§ **Exercise description**:
Give back the whole listing exactly, line by line.

§ **Data excerpts**:
+--

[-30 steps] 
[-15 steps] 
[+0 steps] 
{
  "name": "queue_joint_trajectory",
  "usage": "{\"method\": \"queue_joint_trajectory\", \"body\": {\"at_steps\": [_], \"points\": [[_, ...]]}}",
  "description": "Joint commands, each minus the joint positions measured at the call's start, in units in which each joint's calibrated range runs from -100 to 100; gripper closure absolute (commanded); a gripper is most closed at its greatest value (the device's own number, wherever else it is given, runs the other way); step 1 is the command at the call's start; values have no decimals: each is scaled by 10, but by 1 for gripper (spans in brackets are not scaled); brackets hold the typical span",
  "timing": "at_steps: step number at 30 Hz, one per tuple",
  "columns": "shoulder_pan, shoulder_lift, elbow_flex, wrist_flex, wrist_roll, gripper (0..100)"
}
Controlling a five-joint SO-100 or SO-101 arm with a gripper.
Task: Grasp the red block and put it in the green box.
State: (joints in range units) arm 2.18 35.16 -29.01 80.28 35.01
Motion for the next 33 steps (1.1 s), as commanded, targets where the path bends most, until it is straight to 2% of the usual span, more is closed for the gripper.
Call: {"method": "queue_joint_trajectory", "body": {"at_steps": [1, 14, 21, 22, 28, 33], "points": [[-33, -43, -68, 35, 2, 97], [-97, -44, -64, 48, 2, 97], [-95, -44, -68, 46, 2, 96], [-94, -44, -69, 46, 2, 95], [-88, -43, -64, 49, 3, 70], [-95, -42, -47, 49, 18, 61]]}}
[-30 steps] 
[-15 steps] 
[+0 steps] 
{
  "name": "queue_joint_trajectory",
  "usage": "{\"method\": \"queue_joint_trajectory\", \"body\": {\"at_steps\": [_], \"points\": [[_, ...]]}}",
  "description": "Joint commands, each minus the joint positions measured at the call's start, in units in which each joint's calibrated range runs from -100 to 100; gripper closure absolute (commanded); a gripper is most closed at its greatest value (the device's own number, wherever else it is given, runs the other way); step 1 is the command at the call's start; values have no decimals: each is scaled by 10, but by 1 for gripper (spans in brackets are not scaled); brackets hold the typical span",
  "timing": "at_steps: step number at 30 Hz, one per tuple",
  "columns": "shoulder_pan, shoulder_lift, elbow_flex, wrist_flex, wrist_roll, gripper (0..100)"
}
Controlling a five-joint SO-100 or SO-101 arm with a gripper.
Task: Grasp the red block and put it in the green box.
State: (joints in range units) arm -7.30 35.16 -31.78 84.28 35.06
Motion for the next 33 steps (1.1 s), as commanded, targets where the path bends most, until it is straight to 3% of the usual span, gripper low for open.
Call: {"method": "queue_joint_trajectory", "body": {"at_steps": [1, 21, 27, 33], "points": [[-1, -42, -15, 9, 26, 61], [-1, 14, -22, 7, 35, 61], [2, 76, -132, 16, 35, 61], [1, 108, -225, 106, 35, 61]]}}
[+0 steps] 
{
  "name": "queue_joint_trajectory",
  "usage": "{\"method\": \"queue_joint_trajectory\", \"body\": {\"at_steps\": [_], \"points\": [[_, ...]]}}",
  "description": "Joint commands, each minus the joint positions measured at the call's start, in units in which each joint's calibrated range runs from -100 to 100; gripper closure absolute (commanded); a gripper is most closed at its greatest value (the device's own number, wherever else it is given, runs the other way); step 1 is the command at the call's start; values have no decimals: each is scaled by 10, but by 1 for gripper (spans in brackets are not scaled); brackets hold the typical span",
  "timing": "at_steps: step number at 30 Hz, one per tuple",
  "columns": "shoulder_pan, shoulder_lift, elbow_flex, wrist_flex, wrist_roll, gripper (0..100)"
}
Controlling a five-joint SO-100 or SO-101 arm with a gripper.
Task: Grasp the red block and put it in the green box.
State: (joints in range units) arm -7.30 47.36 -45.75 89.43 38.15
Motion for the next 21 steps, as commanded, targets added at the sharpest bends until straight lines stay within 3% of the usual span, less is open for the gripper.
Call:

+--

§ **Expected output**:
[-30 steps] 
[-15 steps] 
[+0 steps] 
{
  "name": "queue_joint_trajectory",
  "usage": "{\"method\": \"queue_joint_trajectory\", \"body\": {\"at_steps\": [_], \"points\": [[_, ...]]}}",
  "description": "Joint commands, each minus the joint positions measured at the call's start, in units in which each joint's calibrated range runs from -100 to 100; gripper closure absolute (commanded); a gripper is most closed at its greatest value (the device's own number, wherever else it is given, runs the other way); step 1 is the command at the call's start; values have no decimals: each is scaled by 10, but by 1 for gripper (spans in brackets are not scaled); brackets hold the typical span",
  "timing": "at_steps: step number at 30 Hz, one per tuple",
  "columns": "shoulder_pan, shoulder_lift, elbow_flex, wrist_flex, wrist_roll, gripper (0..100)"
}
Controlling a five-joint SO-100 or SO-101 arm with a gripper.
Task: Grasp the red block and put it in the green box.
State: (joints in range units) arm 2.18 35.16 -29.01 80.28 35.01
Motion for the next 33 steps (1.1 s), as commanded, targets where the path bends most, until it is straight to 2% of the usual span, more is closed for the gripper.
Call: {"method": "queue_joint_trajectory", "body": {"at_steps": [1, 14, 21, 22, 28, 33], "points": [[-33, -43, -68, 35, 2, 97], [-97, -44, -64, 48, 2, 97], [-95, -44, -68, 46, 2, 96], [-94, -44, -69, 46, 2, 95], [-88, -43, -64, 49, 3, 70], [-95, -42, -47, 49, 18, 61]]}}
[-30 steps] 
[-15 steps] 
[+0 steps] 
{
  "name": "queue_joint_trajectory",
  "usage": "{\"method\": \"queue_joint_trajectory\", \"body\": {\"at_steps\": [_], \"points\": [[_, ...]]}}",
  "description": "Joint commands, each minus the joint positions measured at the call's start, in units in which each joint's calibrated range runs from -100 to 100; gripper closure absolute (commanded); a gripper is most closed at its greatest value (the device's own number, wherever else it is given, runs the other way); step 1 is the command at the call's start; values have no decimals: each is scaled by 10, but by 1 for gripper (spans in brackets are not scaled); brackets hold the typical span",
  "timing": "at_steps: step number at 30 Hz, one per tuple",
  "columns": "shoulder_pan, shoulder_lift, elbow_flex, wrist_flex, wrist_roll, gripper (0..100)"
}
Controlling a five-joint SO-100 or SO-101 arm with a gripper.
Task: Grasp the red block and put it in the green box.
State: (joints in range units) arm -7.30 35.16 -31.78 84.28 35.06
Motion for the next 33 steps (1.1 s), as commanded, targets where the path bends most, until it is straight to 3% of the usual span, gripper low for open.
Call: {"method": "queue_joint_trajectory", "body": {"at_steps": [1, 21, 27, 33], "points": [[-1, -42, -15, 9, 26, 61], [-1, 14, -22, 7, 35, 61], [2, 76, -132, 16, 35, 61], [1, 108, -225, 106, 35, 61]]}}
[+0 steps] 
{
  "name": "queue_joint_trajectory",
  "usage": "{\"method\": \"queue_joint_trajectory\", \"body\": {\"at_steps\": [_], \"points\": [[_, ...]]}}",
  "description": "Joint commands, each minus the joint positions measured at the call's start, in units in which each joint's calibrated range runs from -100 to 100; gripper closure absolute (commanded); a gripper is most closed at its greatest value (the device's own number, wherever else it is given, runs the other way); step 1 is the command at the call's start; values have no decimals: each is scaled by 10, but by 1 for gripper (spans in brackets are not scaled); brackets hold the typical span",
  "timing": "at_steps: step number at 30 Hz, one per tuple",
  "columns": "shoulder_pan, shoulder_lift, elbow_flex, wrist_flex, wrist_roll, gripper (0..100)"
}
Controlling a five-joint SO-100 or SO-101 arm with a gripper.
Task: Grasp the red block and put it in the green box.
State: (joints in range units) arm -7.30 47.36 -45.75 89.43 38.15
Motion for the next 21 steps, as commanded, targets added at the sharpest bends until straight lines stay within 3% of the usual span, less is open for the gripper.
Call:

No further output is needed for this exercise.